Measurements: the Good, the Bad and the Ugly

Measuring us seems endemic to academic life now (as indeed to the NHS or local Councils or any other part of our civic society). The Forum for Responsible Research Metrics is charged with coming up with ways to use metrics in our universities in ways that are constructive and relevant. There are far too many potential metrics out there – and there will be a whole set more devised when Jo Johnson’s recently announced Knowledge Exchange Framework gets worked up into something concrete. I’m involved with the earliest of the three (currently) academic frameworks, the Research Excellence Framework, through my role as Chair of the Interdisciplinary Advisory Panel for REF2021, and we will have our own part to play in checking that any criteria we use don’t rely on meaningless if precise numbers.

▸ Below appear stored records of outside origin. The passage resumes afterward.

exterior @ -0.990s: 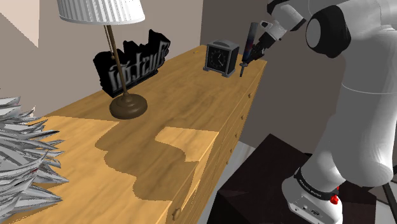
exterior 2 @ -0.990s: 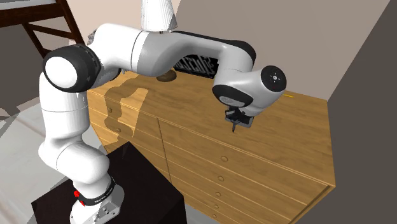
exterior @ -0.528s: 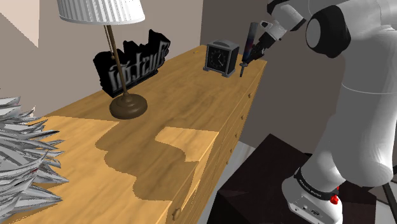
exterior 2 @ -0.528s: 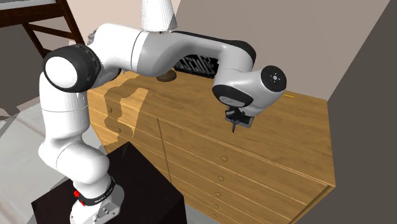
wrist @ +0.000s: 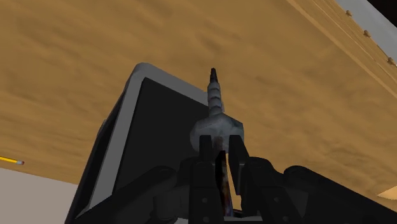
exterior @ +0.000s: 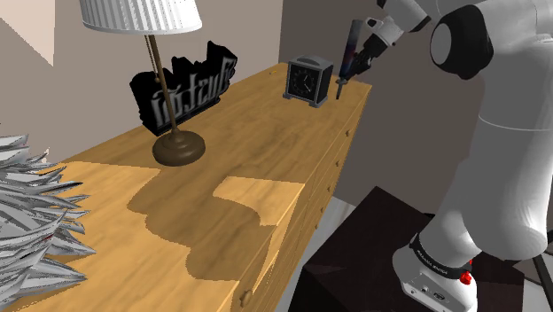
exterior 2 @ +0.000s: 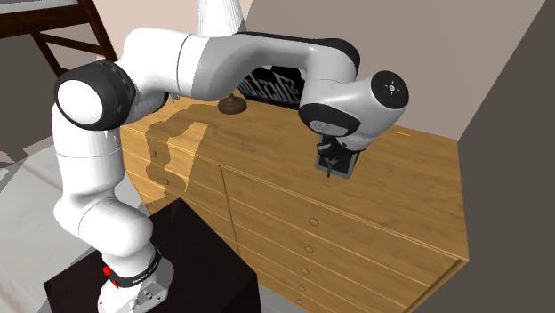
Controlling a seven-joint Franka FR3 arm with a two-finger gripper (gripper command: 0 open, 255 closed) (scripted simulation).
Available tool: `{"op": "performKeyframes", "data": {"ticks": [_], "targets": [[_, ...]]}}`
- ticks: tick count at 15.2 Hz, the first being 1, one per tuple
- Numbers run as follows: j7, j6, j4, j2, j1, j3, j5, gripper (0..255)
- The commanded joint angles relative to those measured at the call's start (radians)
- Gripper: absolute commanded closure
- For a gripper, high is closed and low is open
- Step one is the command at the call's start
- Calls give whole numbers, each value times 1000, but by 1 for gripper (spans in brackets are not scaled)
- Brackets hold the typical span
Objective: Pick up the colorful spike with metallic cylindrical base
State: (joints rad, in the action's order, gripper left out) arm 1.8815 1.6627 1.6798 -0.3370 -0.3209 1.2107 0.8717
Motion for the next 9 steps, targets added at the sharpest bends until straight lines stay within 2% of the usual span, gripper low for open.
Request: {"op": "performKeyframes", "data": {"ticks": [1, 9], "targets": [[-17, -17, -19, 9, -3, 6, -10, 255], [-59, -79, -95, 16, 14, 9, -21, 255]]}}
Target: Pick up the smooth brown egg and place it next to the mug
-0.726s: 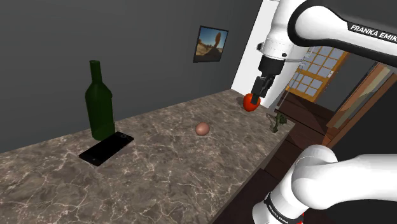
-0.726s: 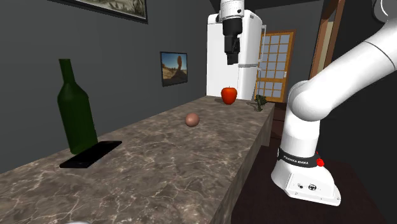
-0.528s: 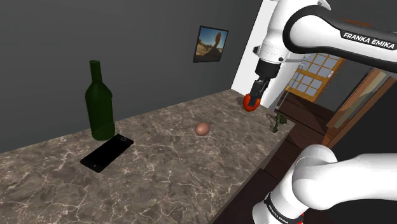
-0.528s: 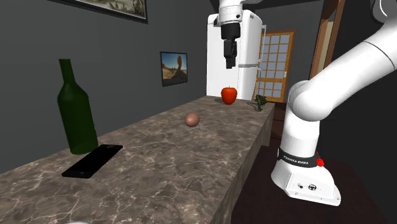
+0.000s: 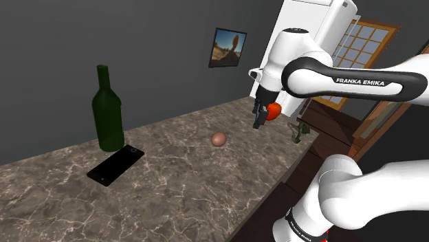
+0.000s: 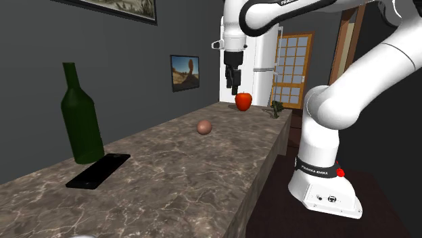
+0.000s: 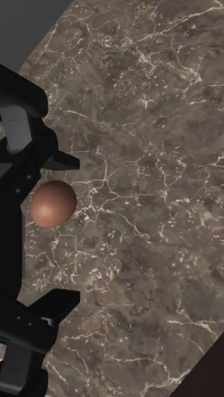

The Teaching Excellence Framework  (I am tempted to refer to it as the ‘middle-aged’ framework, as it was the middle one to be constructed; since it’s only in its first year of evaluations that is probably misleading) has been criticised by many as designed to come up with numbers that don’t actually address the questions that need answering about our university teaching.

To take another example from this week, ‘Oxford tops research grant table for third year’ said the headline, entirely truthfully if you consider amount of money awarded. But, being a proud Cantabrigian I looked further down to see how Cambridge had performed. Lo and behold, the success rate for Cambridge was actually a couple of percentage points higher than for Oxford. Which figure of merit is more important? Oxford had put in a larger number of (potentially larger on average) grants yielding a higher income than Cambridge, but proportionately fewer of them had succeeded. I could claim that Cambridge had been the most successful university, by literally considering the success rate (Leeds had also returned a success rate of 32%, the same as Cambridge). Perhaps what is most interesting, for Cambridge at least, is that their success rate had shot up by 4%: the grant-writing had, apparently, improved significantly. Is that the metric we should be looking at: most improved?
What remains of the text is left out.